Tremendous insulin requirements occur during severe COVID-19. The extent of insulin resistance in COVID-19 patients appears disproportionate compared with critical illness from other conditions, suggesting direct viral effects on glucose metabolism 3.
COVID-19 can trigger new-onset diabetes. Infection may induce new-onset diabetes through β-cell damage and insulin deficiency, with frequent severe DKA cases reported at hospital admission 3.
Other Viral Infections
Encephalomyocarditis virus causes hyperglycemia and abnormal glucose tolerance in experimental models. Multiple mouse strains developed hyperglycemia and abnormal glucose tolerance tests following viral infection, demonstrating virus-induced diabetes mellitus 5.
HSV infection causes significant changes in blood glucose levels during inflammatory phases. Blood glucose levels remained normal during early viral replication but increased approximately 2-fold during the inflammatory response phase 6.
Clinical Implications
Monitoring Requirements
All patients with viral infections, particularly COVID-19, require monitoring for new-onset diabetes. Patients without diabetes who contract viral infections need continuous glucose monitoring, as the virus can trigger new diabetes 3.
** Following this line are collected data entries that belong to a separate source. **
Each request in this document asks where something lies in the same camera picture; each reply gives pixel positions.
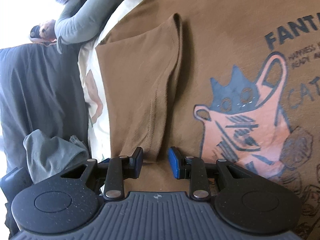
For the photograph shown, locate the cream bear print blanket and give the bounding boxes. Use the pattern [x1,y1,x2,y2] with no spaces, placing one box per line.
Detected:
[78,0,144,195]

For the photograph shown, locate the grey neck pillow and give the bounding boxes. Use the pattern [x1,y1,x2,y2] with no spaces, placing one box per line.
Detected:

Blood glucose should be monitored every 2-4 hours during acute viral illness in diabetic patients. Regular self-monitoring or continuous glucose monitoring is essential, with careful adjustment of therapy to reach therapeutic goals 3.
Management Considerations
Acute hyperglycemia during viral infection upregulates ACE2 expression, potentially facilitating viral entry. This creates a vicious cycle where hyperglycemia promotes viral replication and inflammatory damage, worsening outcomes 3.
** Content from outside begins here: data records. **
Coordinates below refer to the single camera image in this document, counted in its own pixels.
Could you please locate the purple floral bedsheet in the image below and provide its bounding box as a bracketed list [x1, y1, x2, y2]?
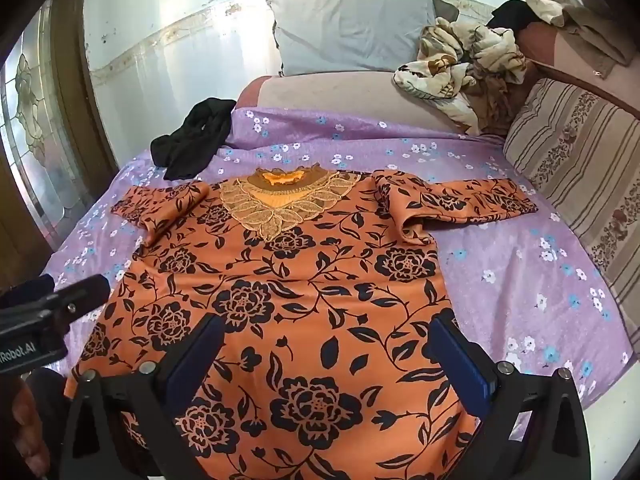
[37, 105, 636, 480]

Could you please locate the olive garment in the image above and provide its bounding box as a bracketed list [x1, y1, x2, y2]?
[562, 5, 637, 79]

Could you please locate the striped beige bolster pillow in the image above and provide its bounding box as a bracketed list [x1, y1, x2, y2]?
[502, 77, 640, 348]

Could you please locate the black cloth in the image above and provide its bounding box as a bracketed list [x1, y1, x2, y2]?
[151, 98, 237, 181]

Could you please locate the crumpled cream floral cloth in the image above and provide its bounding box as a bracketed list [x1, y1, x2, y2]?
[392, 16, 529, 136]

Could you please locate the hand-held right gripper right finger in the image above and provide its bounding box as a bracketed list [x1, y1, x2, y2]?
[429, 316, 594, 480]

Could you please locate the grey pillow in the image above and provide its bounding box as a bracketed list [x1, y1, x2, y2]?
[267, 0, 458, 77]

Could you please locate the person's left hand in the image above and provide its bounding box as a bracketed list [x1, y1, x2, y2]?
[9, 380, 52, 477]

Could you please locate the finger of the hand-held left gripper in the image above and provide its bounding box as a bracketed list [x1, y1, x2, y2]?
[31, 274, 111, 322]
[0, 274, 56, 307]

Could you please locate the orange black floral blouse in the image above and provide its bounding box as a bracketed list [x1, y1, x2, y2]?
[65, 162, 539, 480]

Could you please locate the brown pink cushion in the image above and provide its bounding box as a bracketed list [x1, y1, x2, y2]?
[515, 20, 640, 111]

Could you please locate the wooden stained glass door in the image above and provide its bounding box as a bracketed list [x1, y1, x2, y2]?
[0, 0, 119, 281]

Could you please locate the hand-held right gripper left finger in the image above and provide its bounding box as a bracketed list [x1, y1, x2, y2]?
[60, 314, 227, 480]

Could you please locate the black garment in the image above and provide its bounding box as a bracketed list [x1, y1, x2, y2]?
[485, 0, 544, 31]
Chronic hyperglycemia downregulates ACE2 expression, making cells more vulnerable to inflammatory damage. This dual effect of hyperglycemia at different stages emphasizes the importance of glucose control throughout viral illness 3.
Key Clinical Pitfall
Do not assume hyperglycemia during infection is solely due to bacterial sepsis or stress response. Viral infections have distinct mechanisms for raising blood glucose, including direct hepatocyte infection with increased gluconeogenesis, pancreatic β-cell damage, and marked insulin resistance that exceeds what is typically seen with other critical illnesses 3, 1, 4.